━━━ THE DATA ━━━

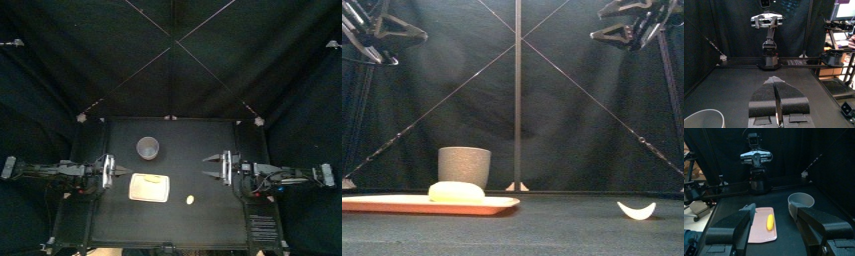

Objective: Pick the corn then place it on the pink plate
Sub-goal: Drop corn on the pink plate and return to neutral

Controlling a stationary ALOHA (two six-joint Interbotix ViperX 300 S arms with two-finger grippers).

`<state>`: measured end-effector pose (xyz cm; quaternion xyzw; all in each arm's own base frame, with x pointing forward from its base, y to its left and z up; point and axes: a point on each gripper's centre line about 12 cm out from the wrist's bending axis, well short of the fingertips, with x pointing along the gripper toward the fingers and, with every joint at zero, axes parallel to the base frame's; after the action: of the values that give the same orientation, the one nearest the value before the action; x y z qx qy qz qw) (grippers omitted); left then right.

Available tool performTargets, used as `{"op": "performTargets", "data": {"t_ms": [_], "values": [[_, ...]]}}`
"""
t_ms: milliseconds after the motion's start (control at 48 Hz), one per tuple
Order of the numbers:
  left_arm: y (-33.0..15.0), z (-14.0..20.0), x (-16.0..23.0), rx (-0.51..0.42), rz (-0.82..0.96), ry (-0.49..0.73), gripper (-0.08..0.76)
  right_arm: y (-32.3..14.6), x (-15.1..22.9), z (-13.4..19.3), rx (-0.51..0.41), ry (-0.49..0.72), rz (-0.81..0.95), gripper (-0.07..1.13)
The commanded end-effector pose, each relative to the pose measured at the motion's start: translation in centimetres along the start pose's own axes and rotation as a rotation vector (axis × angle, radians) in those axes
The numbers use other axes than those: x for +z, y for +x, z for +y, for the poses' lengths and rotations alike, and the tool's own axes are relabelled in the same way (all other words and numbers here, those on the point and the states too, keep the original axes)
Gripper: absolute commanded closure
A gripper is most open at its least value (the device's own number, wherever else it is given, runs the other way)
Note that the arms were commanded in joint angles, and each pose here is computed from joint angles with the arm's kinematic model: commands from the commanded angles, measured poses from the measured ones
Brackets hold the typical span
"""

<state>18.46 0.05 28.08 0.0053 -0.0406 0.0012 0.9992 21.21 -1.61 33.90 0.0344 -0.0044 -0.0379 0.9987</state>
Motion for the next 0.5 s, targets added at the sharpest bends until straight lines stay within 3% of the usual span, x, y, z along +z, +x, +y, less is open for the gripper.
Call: {"op": "performTargets", "data": {"t_ms": [21, 500], "values": [[0.1, 0.1, 0.7, 0.002, -0.021, 0.005, 0.712, -0.3, 0.1, -0.1, -0.005, -0.006, -0.022, 0.14], [0.1, 0.1, 0.7, 0.005, -0.021, 0.005, 0.714, -1.2, -0.9, -0.3, -0.008, -0.016, -0.06, 0.14]]}}
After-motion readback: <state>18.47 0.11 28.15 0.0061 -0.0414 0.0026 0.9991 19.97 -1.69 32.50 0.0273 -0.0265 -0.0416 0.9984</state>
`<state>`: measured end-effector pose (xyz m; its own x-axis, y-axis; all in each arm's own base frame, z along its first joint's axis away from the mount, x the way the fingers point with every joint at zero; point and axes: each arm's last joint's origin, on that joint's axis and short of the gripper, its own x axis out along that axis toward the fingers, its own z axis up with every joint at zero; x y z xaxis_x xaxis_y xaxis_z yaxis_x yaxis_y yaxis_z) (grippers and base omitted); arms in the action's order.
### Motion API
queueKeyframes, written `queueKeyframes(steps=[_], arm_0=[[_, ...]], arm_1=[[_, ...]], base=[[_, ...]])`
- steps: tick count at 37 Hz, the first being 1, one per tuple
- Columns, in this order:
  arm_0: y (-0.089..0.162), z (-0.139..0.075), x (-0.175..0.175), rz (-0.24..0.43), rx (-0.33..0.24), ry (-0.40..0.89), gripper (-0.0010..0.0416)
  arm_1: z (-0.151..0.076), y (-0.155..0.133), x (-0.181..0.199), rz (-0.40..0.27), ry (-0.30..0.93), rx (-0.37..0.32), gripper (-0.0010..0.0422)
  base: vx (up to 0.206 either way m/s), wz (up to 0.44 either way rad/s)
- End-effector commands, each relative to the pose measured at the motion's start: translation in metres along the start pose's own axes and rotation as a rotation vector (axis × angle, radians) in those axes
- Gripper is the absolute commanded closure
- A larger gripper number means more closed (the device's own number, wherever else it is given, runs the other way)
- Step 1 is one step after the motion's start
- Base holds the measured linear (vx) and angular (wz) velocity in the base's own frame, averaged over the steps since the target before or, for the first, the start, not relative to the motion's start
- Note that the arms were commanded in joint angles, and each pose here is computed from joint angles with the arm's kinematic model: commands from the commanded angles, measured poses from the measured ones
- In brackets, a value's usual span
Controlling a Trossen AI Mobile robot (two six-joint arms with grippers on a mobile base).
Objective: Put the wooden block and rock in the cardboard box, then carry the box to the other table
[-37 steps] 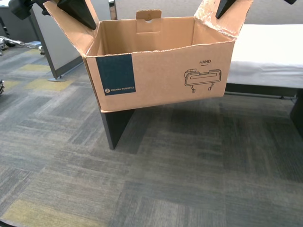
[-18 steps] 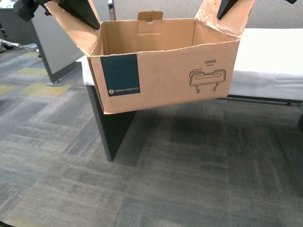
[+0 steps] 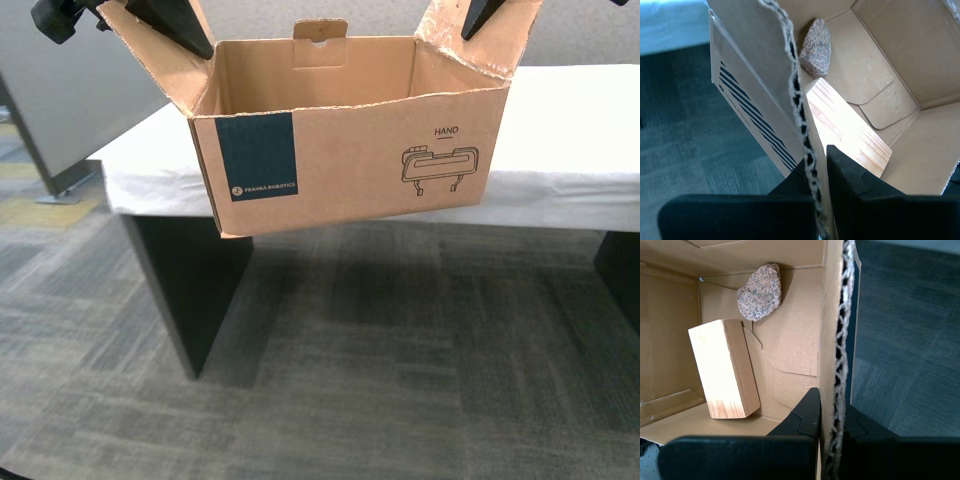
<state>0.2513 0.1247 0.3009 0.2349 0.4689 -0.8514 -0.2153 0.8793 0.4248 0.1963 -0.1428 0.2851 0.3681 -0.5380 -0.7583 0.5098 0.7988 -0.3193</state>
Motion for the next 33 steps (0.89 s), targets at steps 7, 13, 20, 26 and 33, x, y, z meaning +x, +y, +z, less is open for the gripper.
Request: queueKeyframes(steps=[7, 13, 20, 26, 33], arm_0=[[0.0005, -0.0013, -0.0005, -0.004, 0.0, 0.011, 0.0407], [0.0007, -0.0015, -0.0004, -0.004, -0.009, 0.011, 0.0406], [0.0011, -0.0016, -0.0002, -0.003, -0.011, 0.012, 0.0406], [0.0015, -0.0016, -0.0002, -0.002, -0.012, 0.012, 0.0406], [0.0015, -0.0016, -0.0002, -0.002, -0.038, 0.011, 0.0406]], arm_1=[[-0.0002, -0.0008, -0.0002, -0.022, 0.004, 0.017, 0.0413], [-0.0002, -0.0009, -0.0002, -0.022, 0.004, -0.008, 0.0413], [-0.0003, -0.0008, 0.0, -0.022, 0.005, -0.008, 0.0413], [-0.0002, 0.0002, 0.0001, 0.005, -0.002, -0.009, 0.0413], [-0.0007, 0.0004, 0.0001, 0.01, 0.003, -0.031, 0.0413]], base=[[0.221, -0.142], [0.219, -0.175], [0.221, -0.076], [0.217, -0.039], [0.215, -0.01]])
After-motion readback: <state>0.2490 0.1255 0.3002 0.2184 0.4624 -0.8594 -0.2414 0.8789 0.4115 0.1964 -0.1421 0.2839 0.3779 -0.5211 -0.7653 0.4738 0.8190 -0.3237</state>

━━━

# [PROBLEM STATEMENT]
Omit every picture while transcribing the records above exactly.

# [ANSWER TO THIS EXERCISE]
Objective: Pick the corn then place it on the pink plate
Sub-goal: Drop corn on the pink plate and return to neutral

Controlling a stationary ALOHA (two six-joint Interbotix ViperX 300 S arms with two-finger grippers).

`<state>`: measured end-effector pose (xyz cm; quaternion xyzw; all in each arm's own base frame, with x pointing forward from its base, y to its left and z up; point and axes: a point on each gripper's centre line about 12 cm out from the wrist's bending axis, well short of the fingertips, with x pointing along the gripper toward the fingers and, with every joint at zero, axes parallel to the base frame's; after the action: of the values that give the same orientation, the one nearest the value before the action; x y z qx qy qz qw) (grippers omitted); left then right.

Available tool performTargets, used as `{"op": "performTargets", "data": {"t_ms": [_], "values": [[_, ...]]}}`
"""
t_ms: milliseconds after the motion's start (control at 48 Hz), one per tuple
Order of the numbers:
  left_arm: y (-33.0..15.0), z (-14.0..20.0), x (-16.0..23.0), rx (-0.51..0.42), rz (-0.82..0.96), ry (-0.49..0.73), gripper (-0.08..0.76)
  right_arm: y (-32.3..14.6), x (-15.1..22.9), z (-13.4..19.3), rx (-0.51..0.41), ry (-0.49..0.72), rz (-0.81..0.95), gripper (-0.07..1.13)
The commanded end-effector pose, each relative to the pose measured at the motion's start: translation in centimetres along the start pose's own axes and rotation as a rotation vector (axis × angle, radians) in those axes
The numbers use other axes than those: x for +z, y for +x, z for +y, for the poses' lengths and rotations alike, and the tool's own axes are relabelled in the same way (all other words and numbers here, those on the point and the states too, keep the original axes)
Gripper: absolute commanded closure
A gripper is most open at its least value (the device's own number, wherever else it is given, runs the other way)
Note that the arms were commanded in joint angles, and each pose here is computed from joint angles with the arm's kinematic model: commands from the commanded angles, measured poses from the measured ones
Brackets hold the typical span
"""

<state>18.46 0.05 28.08 0.0053 -0.0406 0.0012 0.9992 21.21 -1.61 33.90 0.0344 -0.0044 -0.0379 0.9987</state>
Motion for the next 0.5 s, targets added at the sharpest bends until straight lines stay within 3% of the usual span, x, y, z along +z, +x, +y, less is open for the gripper.
Call: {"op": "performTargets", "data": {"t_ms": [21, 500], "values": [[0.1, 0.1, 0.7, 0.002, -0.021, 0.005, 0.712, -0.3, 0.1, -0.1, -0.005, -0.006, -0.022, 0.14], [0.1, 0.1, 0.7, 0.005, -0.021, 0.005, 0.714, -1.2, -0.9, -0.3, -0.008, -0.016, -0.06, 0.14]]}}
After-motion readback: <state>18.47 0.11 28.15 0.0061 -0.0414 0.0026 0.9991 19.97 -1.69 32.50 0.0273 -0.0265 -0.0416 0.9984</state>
`<state>`: measured end-effector pose (xyz m; its own x-axis, y-axis; all in each arm's own base frame, z along its first joint's axis away from the mount, x the way the fingers point with every joint at zero; point and axes: each arm's last joint's origin, on that joint's axis and short of the gripper, its own x axis out along that axis toward the fingers, its own z axis up with every joint at zero; x y z xaxis_x xaxis_y xaxis_z yaxis_x yaxis_y yaxis_z) (grippers and base omitted); arms in the action's order.
### Motion API
queueKeyframes, written `queueKeyframes(steps=[_], arm_0=[[_, ...]], arm_1=[[_, ...]], base=[[_, ...]])`
- steps: tick count at 37 Hz, the first being 1, one per tuple
- Columns, in this order:
  arm_0: y (-0.089..0.162), z (-0.139..0.075), x (-0.175..0.175), rz (-0.24..0.43), rx (-0.33..0.24), ry (-0.40..0.89), gripper (-0.0010..0.0416)
  arm_1: z (-0.151..0.076), y (-0.155..0.133), x (-0.181..0.199), rz (-0.40..0.27), ry (-0.30..0.93), rx (-0.37..0.32), gripper (-0.0010..0.0422)
  base: vx (up to 0.206 either way m/s), wz (up to 0.44 either way rad/s)
- End-effector commands, each relative to the pose measured at the motion's start: translation in metres along the start pose's own axes and rotation as a rotation vector (axis × angle, radians) in those axes
- Gripper is the absolute commanded closure
- A larger gripper number means more closed (the device's own number, wherever else it is given, runs the other way)
- Step 1 is one step after the motion's start
- Base holds the measured linear (vx) and angular (wz) velocity in the base's own frame, averaged over the steps since the target before or, for the first, the start, not relative to the motion's start
- Note that the arms were commanded in joint angles, and each pose here is computed from joint angles with the arm's kinematic model: commands from the commanded angles, measured poses from the measured ones
- In brackets, a value's usual span
Controlling a Trossen AI Mobile robot (two six-joint arms with grippers on a mobile base).
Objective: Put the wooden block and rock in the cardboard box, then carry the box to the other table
[-37 steps] 
[-18 steps] 
[+0 steps] 
<state>0.2513 0.1247 0.3009 0.2349 0.4689 -0.8514 -0.2153 0.8793 0.4248 0.1963 -0.1428 0.2851 0.3681 -0.5380 -0.7583 0.5098 0.7988 -0.3193</state>
Motion for the next 33 steps (0.89 s), targets at steps 7, 13, 20, 26 and 33, x, y, z meaning +x, +y, +z, less is open for the gripper.
Request: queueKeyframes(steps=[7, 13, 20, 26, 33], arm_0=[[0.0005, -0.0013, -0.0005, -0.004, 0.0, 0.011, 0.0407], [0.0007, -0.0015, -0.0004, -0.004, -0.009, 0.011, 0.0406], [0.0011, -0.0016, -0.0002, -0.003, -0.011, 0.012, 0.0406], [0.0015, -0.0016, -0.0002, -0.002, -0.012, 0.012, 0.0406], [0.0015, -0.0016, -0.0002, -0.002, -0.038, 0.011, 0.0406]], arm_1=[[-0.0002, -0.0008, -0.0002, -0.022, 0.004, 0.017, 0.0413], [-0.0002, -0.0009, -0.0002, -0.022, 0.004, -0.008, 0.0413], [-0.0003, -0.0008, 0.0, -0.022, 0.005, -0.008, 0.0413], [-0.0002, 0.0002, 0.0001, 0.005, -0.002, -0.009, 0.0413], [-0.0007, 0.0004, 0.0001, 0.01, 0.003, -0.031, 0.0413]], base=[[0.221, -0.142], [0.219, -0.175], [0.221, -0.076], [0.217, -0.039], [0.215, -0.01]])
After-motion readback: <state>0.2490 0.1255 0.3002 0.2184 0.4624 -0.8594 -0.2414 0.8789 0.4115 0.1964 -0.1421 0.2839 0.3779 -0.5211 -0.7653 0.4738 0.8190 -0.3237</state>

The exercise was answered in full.